All the lines below need retyping exactly, apart from the images.

(Items from a data source)
•••

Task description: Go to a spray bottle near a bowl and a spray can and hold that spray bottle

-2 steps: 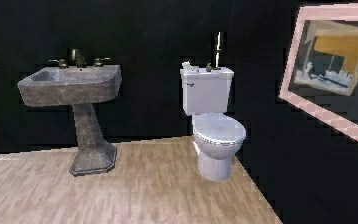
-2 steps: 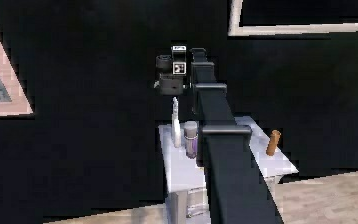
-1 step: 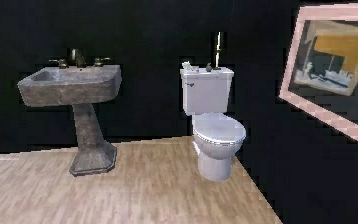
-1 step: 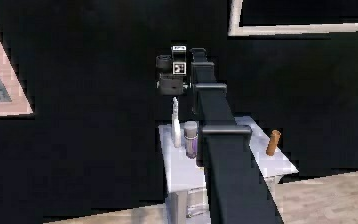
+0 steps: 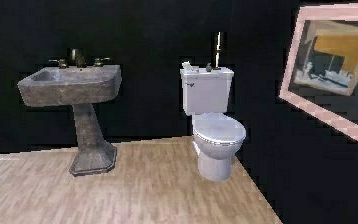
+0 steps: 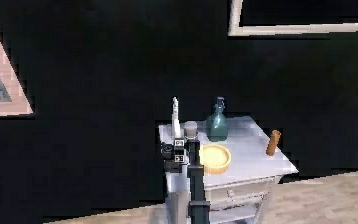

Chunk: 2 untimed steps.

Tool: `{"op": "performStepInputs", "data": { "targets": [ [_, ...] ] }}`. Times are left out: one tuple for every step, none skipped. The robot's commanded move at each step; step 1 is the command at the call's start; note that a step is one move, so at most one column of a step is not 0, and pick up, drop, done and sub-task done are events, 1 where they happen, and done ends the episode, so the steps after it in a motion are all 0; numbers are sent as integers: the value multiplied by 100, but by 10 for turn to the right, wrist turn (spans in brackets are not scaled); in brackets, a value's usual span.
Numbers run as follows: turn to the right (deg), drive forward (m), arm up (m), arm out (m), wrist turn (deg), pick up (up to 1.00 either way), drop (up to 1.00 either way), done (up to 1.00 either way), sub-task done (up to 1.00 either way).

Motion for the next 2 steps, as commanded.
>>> {"op": "performStepInputs", "data": {
  "targets": [
    [0, 0, 0, 0, 0, 100, 0, 0, 0],
    [0, 0, 10, 0, 0, 0, 0, 0, 0]
  ]
}}
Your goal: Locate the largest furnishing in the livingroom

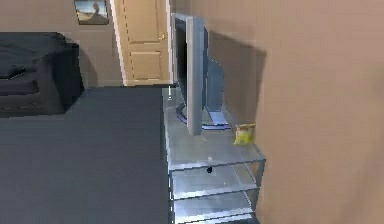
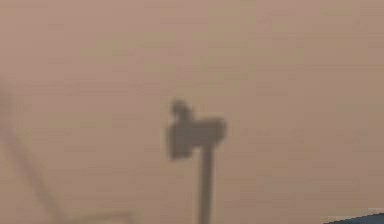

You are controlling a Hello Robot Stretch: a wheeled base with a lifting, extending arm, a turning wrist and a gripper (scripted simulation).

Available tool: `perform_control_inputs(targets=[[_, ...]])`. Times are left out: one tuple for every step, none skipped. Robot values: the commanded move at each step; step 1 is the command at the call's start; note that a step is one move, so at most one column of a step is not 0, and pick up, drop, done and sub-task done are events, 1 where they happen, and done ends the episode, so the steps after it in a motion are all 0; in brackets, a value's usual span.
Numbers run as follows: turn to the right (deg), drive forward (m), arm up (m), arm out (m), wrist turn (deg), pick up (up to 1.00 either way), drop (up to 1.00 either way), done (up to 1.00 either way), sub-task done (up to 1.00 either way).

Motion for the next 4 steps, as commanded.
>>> perform_control_inputs(targets=[[0.0, 0.10, 0.00, 0.00, 0.0, 0.00, 0.00, 0.00, 0.00], [-45.0, 0.00, 0.00, 0.00, 0.0, 0.00, 0.00, 0.00, 0.00], [-33.0, 0.00, 0.00, 0.00, 0.0, 0.00, 0.00, 0.00, 0.00], [0.0, 0.35, 0.00, 0.00, 0.0, 0.00, 0.00, 0.00, 0.00]])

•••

_SOLUTION TO THE EXERCISE_.
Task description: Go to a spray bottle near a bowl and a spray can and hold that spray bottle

-2 steps: 
-2 steps: 
-1 step: 
-1 step: 
+0 steps: 
+0 steps: 

Chunk: 2 untimed steps.

Tool: `{"op": "performStepInputs", "data": { "targets": [ [_, ...] ] }}`. Times are left out: one tuple for every step, none skipped. The robot's commanded move at each step; step 1 is the command at the call's start; note that a step is one move, so at most one column of a step is not 0, and pick up, drop, done and sub-task done are events, 1 where they happen, and done ends the episode, so the steps after it in a motion are all 0; numbers are sent as integers: the value multiplied by 100, but by 10 for turn to the right, wrist turn (spans in brackets are not scaled); in brackets, a value's usual span.
Numbers run as follows: turn to the right (deg), drive forward (m), arm up (m), arm out (m), wrist turn (deg), pick up (up to 1.00 either way), drop (up to 1.00 either way), done (up to 1.00 either way), sub-task done (up to 1.00 either way).

Motion for the next 2 steps, as commanded.
>>> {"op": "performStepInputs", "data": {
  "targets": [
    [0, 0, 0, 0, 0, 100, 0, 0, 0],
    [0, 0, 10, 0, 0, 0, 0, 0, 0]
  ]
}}
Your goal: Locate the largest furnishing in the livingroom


You are controlling a Hello Robot Stretch: a wheeled base with a lifting, extending arm, a turning wrist and a gripper (scripted simulation).

Available tool: `perform_control_inputs(targets=[[_, ...]])`. Times are left out: one tuple for every step, none skipped. Robot values: the commanded move at each step; step 1 is the command at the call's start; note that a step is one move, so at most one column of a step is not 0, and pick up, drop, done and sub-task done are events, 1 where they happen, and done ends the episode, so the steps after it in a motion are all 0; in brackets, a value's usual span.
Numbers run as follows: turn to the right (deg), drive forward (m), arm up (m), arm out (m), wrist turn (deg), pick up (up to 1.00 either way), drop (up to 1.00 either way), done (up to 1.00 either way), sub-task done (up to 1.00 either way).

Motion for the next 4 steps, as commanded.
>>> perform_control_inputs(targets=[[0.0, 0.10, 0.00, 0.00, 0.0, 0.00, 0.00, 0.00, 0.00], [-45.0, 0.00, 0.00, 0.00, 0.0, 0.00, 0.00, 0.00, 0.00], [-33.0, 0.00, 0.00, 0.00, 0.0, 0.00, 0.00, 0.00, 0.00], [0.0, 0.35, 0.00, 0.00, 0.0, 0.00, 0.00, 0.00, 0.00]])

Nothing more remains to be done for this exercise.